Я отхлебнула горячего чая, шмыгнула носом, нервно сглотнула соплю и неуверенно начала:
– Но как же Высоцкий?..
– Ты че, еще и с Высоцким спала?! – опешила Аня.
Я недоброжелательно посмотрела на Аню опухшими от слез глазами и продолжила свою мысль:
– Нет. Высоцкий говорил, что «сильнее, чем измен, я боюсь только не узнать об изменах. Ужасно любить человека, который этого уже не заслуживает». Мужчинам надо говорить об измене. Или Высоцкий врал, получается?
– Наташ, блин! Ты еще цитаты Ленина вспомни! Давай я тебе прямым текстом скажу: ни один мужчина не хочет знать об измене. Пока ты ему об измене не рассказала – измены, считай, и не было!

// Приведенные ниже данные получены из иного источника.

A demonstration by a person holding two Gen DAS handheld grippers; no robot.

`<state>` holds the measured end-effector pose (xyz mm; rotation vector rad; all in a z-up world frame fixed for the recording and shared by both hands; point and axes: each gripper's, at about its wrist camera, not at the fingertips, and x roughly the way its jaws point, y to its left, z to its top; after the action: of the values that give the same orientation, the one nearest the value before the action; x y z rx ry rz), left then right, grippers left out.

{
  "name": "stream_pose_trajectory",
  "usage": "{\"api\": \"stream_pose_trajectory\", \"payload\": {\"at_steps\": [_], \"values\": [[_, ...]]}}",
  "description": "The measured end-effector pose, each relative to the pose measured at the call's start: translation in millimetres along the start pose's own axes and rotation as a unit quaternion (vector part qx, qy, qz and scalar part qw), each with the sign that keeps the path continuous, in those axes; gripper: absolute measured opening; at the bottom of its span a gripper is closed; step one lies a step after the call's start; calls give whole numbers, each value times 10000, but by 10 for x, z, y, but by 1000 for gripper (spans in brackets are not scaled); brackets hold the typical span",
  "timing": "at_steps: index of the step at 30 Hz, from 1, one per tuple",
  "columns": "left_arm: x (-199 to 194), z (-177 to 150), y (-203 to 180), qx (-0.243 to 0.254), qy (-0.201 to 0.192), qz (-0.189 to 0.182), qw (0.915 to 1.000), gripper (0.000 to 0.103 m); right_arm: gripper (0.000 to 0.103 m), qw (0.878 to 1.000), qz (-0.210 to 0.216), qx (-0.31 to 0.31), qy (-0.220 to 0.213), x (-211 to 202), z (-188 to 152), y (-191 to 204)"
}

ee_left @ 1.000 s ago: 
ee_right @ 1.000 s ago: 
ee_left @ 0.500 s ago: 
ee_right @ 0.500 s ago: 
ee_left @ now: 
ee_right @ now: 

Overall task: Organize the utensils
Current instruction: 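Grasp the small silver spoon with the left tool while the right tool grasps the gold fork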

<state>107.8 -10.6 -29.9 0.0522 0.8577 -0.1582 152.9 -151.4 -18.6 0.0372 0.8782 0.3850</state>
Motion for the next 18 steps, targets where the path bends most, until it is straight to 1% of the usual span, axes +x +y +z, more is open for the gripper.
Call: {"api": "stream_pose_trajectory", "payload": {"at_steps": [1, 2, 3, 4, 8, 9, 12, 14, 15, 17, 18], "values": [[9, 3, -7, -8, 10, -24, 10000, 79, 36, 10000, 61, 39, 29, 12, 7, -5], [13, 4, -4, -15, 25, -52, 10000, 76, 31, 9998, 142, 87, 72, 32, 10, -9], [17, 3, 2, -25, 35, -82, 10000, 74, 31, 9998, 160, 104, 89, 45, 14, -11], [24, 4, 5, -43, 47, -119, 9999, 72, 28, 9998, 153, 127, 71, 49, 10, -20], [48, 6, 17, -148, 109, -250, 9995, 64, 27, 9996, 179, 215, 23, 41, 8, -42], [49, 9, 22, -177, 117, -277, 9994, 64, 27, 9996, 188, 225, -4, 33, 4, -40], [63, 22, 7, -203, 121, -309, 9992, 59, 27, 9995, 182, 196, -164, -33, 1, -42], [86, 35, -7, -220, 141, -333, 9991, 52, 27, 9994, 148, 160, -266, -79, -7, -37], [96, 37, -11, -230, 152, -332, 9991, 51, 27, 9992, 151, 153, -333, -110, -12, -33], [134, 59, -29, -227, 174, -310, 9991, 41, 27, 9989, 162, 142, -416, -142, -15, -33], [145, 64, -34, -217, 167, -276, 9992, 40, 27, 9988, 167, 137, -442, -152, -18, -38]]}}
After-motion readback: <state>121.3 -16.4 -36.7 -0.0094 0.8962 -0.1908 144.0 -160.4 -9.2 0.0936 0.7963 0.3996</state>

Я заревела еще отчаяннее. У меня выпала левая линза из глаза, и я начала ползать по полу своей кухни, пытаясь найти этот кусочек силикона. Почему-то мне подумалось, что вся моя семейная жизнь теперь похожа на это ползанье под столом: я потеряла линзу, но даже если я ее найду, обратно в глаз ее уже не вставишь. Но я продолжала упорно ползать и искать. Я потеряла доверие мужа, но продолжала упорно доказывать себе, что всё будет нормально. Хотя все понимают, что нормально уже после такого никогда не будет.
Прошло 10 лет с того случая, но вопрос, НУЖНО ЛИ ГОВОРИТЬ МУЖУ ОБ ИЗМЕНЕ, до сих пор иногда всплывает в наших женских разговорах. И вот к чему мы пришли: всё зависит от ваших чувств.